Your task →
Scan the listing below. Return every line containing the string "ticks".

Given entries →
____________________

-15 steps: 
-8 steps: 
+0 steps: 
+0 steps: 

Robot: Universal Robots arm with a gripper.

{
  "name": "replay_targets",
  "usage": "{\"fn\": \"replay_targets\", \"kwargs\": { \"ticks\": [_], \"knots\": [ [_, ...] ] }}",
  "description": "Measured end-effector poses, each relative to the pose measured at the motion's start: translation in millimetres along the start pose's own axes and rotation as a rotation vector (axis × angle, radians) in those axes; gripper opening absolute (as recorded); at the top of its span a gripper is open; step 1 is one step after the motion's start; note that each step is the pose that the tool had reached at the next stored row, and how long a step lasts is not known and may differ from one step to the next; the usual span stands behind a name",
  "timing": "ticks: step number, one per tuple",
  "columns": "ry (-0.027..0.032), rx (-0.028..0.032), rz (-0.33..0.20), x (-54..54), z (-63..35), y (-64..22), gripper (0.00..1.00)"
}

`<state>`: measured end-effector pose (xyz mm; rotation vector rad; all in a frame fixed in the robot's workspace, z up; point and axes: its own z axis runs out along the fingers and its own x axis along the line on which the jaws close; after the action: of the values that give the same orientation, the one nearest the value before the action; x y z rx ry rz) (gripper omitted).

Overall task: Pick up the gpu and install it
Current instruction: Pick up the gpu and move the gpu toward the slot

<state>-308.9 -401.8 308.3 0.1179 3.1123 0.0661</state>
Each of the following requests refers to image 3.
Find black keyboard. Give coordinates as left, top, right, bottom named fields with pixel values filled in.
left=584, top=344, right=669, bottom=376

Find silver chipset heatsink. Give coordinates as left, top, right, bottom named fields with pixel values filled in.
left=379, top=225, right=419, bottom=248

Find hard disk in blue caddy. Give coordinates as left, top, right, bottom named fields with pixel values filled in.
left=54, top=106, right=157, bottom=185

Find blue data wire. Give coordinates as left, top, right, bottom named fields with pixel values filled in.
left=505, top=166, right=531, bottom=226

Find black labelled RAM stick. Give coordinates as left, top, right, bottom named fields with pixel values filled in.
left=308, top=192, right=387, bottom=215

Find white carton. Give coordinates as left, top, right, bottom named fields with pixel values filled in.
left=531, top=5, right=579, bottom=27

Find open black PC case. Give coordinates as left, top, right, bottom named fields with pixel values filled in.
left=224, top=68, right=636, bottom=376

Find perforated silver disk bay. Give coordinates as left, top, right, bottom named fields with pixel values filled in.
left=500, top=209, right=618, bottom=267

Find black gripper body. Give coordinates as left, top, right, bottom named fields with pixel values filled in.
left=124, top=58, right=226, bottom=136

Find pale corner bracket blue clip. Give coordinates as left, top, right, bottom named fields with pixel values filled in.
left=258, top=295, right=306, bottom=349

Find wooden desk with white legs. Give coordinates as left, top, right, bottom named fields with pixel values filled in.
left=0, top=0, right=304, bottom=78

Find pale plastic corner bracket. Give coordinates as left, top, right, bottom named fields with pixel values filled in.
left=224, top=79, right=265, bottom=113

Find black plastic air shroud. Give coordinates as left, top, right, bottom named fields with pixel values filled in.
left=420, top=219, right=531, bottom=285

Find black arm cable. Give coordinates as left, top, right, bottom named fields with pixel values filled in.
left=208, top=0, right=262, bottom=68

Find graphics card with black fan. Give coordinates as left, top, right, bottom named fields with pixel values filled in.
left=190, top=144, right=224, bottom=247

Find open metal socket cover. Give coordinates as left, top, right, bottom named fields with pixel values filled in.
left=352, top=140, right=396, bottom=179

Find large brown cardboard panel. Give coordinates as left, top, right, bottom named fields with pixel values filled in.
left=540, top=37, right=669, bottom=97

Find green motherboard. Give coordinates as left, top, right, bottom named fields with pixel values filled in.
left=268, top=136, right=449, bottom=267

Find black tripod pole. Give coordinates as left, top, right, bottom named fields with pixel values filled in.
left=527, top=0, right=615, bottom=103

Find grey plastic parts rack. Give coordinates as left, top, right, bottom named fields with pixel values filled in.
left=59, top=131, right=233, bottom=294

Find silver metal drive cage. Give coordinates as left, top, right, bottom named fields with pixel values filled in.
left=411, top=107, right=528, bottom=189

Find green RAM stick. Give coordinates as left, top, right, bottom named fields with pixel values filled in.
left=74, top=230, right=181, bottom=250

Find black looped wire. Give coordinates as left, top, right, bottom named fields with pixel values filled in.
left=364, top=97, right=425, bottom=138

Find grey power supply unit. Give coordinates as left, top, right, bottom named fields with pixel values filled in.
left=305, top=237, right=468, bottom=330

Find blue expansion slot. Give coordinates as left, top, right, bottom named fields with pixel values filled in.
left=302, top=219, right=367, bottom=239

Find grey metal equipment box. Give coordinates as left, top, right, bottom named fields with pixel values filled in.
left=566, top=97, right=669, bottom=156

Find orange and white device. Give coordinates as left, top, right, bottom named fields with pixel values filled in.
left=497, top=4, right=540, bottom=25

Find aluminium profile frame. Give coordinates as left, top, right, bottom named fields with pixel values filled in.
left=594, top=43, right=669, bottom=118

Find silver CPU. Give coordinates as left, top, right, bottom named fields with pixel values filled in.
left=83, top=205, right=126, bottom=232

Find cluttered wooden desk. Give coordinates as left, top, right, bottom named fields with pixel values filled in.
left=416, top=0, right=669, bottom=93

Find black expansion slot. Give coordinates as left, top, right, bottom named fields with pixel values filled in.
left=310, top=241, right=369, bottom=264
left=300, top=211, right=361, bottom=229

____________________

Output for this task →
  "usage": "{\"fn\": \"replay_targets\", \"kwargs\": { \"ticks\": [_], \"knots\": [ [_, ...] ] }}",
  "timing": "ticks: step number, one per tuple",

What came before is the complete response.